--- Exercise brief ---
Print each line exactly, beginning with the one where "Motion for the" appears and ending at the last line below.

Top of Provided data

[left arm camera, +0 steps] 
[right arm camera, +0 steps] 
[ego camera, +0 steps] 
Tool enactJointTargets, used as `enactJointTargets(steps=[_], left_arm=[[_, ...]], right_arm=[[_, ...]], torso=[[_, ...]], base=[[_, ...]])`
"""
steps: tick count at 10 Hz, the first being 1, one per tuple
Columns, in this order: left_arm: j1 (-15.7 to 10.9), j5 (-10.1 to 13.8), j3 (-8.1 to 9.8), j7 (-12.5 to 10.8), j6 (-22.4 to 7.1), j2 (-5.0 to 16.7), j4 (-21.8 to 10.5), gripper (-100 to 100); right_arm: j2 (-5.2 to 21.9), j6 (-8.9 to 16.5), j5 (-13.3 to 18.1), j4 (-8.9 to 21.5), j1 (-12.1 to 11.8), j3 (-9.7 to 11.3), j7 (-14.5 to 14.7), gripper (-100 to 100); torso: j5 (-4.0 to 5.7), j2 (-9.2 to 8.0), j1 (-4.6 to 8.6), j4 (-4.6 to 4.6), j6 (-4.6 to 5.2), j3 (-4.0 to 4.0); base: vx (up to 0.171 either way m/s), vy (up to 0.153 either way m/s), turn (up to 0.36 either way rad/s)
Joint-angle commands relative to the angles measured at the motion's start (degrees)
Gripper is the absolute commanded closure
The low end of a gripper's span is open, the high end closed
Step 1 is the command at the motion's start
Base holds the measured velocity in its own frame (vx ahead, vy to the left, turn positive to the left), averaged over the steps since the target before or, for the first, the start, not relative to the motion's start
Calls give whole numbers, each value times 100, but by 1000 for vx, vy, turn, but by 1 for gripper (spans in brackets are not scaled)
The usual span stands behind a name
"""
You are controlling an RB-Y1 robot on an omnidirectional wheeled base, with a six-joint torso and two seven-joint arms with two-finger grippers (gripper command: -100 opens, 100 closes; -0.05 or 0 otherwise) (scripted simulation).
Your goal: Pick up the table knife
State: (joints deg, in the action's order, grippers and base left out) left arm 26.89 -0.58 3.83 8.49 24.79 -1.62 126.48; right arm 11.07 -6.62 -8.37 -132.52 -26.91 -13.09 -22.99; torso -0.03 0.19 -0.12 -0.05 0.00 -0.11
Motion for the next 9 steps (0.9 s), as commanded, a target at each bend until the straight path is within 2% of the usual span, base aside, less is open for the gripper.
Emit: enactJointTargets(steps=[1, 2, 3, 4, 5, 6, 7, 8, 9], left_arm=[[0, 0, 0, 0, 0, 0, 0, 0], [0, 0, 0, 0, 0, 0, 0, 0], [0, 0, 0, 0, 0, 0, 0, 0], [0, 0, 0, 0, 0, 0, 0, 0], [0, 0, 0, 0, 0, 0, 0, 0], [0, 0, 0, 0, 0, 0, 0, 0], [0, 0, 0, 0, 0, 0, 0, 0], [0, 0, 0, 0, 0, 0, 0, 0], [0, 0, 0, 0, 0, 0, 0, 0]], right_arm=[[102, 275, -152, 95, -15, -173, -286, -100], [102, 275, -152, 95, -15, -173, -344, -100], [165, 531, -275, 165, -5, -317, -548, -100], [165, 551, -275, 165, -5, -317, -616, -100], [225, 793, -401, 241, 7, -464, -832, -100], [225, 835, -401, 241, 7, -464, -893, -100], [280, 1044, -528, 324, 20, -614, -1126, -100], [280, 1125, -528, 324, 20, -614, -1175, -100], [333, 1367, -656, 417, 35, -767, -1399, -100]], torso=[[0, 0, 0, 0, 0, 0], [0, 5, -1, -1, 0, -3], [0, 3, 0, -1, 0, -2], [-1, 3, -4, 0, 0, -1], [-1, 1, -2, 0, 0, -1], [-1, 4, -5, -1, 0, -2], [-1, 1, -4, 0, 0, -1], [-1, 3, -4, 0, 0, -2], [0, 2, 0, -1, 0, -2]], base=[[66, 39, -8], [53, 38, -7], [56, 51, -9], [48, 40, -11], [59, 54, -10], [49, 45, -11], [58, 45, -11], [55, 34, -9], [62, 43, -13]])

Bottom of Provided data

--- Your response ---
Motion for the next 9 steps (0.9 s), as commanded, a target at each bend until the straight path is within 2% of the usual span, base aside, less is open for the gripper.
Emit: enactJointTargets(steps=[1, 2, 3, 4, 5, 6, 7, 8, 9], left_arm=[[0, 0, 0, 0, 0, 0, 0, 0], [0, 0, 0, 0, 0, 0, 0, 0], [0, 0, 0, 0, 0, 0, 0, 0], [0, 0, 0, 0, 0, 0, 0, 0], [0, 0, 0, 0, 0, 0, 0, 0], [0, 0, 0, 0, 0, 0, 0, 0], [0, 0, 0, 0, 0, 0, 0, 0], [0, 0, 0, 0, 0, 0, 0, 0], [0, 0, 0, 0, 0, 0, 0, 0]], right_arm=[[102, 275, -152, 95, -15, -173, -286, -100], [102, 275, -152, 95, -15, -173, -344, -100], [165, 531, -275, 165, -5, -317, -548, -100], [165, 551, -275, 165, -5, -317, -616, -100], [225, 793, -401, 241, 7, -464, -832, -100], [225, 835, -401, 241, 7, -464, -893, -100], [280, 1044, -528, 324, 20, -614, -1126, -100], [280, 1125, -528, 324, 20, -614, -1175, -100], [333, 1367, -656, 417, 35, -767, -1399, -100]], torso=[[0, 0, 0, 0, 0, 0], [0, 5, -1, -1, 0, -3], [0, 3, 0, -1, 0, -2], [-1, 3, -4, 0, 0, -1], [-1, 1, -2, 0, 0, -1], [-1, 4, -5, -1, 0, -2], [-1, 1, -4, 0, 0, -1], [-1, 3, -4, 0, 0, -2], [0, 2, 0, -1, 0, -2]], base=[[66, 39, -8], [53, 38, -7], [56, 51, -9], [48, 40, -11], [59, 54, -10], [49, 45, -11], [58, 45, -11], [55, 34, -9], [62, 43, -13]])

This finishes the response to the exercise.